Today’s world is so different to what it was just a generation ago. Aspirations have changed more dramatically than ever before. This is the Information Age – wealth seems more accessible than it has ever been, and the need for a university education is no longer the only means to it. We now have the World Wide Web which we can use to satisfy any enquiry we have. You can even use it to sell any attribute you feel you have or access MySpace and advertise your talents. Then there is Pop IdolFame AcademyBig BrotherApprenticeDragon’s Den – the television is brimming over with get-fame-and-money-quick programmes. Then there is the entertainment business, particularly in the fields of sports and music – always a good money spinner, if you have the talent! All these means are a lot more glamorous and exciting than the grind of writing long essays and attending solemn lectures.

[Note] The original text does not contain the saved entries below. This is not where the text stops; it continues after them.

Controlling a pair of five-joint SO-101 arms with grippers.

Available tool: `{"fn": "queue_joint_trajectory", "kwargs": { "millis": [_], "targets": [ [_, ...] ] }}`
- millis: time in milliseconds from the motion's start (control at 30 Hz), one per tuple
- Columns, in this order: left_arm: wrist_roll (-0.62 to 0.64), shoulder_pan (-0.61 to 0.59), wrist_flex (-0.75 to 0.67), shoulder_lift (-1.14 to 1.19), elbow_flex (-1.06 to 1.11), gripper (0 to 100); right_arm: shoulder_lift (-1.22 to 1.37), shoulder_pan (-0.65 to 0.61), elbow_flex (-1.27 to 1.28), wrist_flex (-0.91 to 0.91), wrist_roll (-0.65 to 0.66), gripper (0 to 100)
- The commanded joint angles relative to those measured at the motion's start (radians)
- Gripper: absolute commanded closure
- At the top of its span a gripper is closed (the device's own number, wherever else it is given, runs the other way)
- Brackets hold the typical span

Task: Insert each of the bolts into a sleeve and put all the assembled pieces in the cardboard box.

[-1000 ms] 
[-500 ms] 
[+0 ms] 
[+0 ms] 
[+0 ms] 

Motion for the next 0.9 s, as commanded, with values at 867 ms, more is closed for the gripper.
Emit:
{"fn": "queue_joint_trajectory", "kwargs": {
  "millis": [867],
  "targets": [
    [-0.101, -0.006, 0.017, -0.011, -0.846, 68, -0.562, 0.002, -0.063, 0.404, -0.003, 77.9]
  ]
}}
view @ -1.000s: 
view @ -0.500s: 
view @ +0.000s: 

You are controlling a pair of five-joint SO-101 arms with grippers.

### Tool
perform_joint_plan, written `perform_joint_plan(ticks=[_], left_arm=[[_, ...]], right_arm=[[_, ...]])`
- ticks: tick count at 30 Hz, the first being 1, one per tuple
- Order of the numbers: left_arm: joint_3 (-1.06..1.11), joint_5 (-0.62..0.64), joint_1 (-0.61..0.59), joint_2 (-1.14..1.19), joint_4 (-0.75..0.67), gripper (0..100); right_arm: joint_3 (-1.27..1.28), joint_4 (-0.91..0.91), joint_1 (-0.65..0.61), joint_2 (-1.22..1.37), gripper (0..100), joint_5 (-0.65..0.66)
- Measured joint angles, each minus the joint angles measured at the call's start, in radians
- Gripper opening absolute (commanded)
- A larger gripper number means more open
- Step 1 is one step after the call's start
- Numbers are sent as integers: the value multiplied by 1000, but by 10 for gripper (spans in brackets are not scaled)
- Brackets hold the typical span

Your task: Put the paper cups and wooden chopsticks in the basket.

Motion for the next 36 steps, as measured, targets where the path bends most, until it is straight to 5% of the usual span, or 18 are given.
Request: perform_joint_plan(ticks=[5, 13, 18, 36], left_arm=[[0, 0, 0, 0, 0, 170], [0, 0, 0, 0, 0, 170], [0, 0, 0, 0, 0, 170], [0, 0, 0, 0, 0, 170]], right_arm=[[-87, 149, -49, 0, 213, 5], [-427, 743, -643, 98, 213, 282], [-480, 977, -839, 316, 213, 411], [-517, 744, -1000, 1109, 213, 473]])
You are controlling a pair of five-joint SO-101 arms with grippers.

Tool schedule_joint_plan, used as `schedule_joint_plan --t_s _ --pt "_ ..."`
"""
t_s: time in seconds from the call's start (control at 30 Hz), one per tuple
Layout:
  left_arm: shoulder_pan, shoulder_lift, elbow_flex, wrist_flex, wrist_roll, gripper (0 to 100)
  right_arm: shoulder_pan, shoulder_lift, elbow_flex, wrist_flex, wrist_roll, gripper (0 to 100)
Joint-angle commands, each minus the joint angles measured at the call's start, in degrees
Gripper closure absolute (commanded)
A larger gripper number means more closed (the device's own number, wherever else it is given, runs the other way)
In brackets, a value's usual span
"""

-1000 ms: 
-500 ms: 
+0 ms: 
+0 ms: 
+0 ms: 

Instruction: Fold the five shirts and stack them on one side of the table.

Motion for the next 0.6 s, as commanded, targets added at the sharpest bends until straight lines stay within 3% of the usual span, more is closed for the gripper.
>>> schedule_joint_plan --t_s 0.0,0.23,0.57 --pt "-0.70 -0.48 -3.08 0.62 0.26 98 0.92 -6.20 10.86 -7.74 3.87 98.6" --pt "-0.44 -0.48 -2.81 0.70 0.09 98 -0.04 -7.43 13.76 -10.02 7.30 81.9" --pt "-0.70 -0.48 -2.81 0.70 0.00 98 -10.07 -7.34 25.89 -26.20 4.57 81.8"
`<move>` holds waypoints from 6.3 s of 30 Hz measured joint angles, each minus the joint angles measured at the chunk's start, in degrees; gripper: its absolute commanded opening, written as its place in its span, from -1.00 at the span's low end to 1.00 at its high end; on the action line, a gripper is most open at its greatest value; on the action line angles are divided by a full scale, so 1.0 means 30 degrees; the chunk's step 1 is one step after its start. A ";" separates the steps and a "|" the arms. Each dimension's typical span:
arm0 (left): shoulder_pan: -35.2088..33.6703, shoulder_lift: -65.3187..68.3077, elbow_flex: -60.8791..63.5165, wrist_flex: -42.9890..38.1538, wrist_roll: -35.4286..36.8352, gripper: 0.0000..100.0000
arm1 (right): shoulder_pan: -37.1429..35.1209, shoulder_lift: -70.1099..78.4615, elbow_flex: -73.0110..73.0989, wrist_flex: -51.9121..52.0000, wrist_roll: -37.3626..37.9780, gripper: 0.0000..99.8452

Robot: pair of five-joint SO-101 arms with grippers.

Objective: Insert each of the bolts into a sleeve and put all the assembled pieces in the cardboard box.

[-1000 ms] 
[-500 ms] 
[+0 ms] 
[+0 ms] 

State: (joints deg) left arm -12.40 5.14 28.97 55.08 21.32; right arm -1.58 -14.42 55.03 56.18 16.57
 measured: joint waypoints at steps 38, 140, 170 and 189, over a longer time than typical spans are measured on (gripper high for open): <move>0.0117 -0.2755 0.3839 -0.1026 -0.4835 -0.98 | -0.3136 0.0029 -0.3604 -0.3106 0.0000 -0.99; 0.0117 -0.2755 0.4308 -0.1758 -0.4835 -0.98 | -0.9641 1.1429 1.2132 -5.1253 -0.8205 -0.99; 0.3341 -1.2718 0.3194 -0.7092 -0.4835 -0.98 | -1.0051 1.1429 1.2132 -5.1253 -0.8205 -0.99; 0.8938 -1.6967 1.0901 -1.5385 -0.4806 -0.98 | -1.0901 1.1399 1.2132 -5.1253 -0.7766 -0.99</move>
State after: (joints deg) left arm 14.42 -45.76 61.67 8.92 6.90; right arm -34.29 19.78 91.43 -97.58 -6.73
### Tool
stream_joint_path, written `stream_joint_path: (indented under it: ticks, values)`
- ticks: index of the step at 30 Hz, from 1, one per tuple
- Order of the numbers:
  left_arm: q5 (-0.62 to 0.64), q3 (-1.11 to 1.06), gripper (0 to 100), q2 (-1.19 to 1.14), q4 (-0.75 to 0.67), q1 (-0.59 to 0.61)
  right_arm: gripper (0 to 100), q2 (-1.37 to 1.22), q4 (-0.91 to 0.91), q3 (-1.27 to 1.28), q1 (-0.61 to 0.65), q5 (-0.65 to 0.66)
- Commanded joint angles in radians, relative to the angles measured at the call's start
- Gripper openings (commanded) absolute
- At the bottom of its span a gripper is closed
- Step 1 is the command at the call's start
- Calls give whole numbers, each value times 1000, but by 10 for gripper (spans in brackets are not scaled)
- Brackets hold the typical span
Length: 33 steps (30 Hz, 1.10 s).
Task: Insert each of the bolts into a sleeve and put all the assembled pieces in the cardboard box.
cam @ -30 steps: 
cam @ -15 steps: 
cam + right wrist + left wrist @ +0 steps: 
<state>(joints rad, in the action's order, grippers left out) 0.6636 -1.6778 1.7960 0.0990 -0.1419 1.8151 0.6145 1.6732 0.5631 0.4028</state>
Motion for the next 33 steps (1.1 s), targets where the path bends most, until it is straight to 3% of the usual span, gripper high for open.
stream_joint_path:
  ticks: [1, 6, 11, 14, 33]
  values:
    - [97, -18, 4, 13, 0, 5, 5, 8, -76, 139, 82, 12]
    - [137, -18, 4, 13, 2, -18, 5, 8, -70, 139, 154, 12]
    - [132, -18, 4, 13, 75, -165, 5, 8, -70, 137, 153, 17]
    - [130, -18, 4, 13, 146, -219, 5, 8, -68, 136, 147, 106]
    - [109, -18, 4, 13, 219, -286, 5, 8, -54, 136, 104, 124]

When one thinks about the variety of transferable skills to be gained for the wider world and the market place, perhaps more careful consideration should be given, before knocking the process of acquiring degrees. The need to meet deadlines and observe timelines; the necessity to associate with people from a plethora of races and cultures, to the extent that you may even befriend those formerly thought peculiar or unseemly. Even the opportunities to engage in discussions about historical human practices are valuable. For some, university is more than just a place where you go to put the rigours of real life and the treadmill on hold for three years. It is where many first meet diversity of all kinds – the salvation of many. It does make one wonder if this is the sort of experience needed to civilize and eradicate (or at least marginalize) the job-cops so rife within Britain’s police force, for instance. Just a thought!

All said and done, it’s not really the worth of a degree that needs to be evaluated. More, it’s about whether or not you feel you will grow as a person for having done one. And that’s just personal. There are particular occupations where to do a degree is virtually the only route into it, doctors: lawyers and teachers, for example. But if what you want is some semblance of success there is much scope for those who have enough creativity, imagination and self-motivation to drive them to their dreams.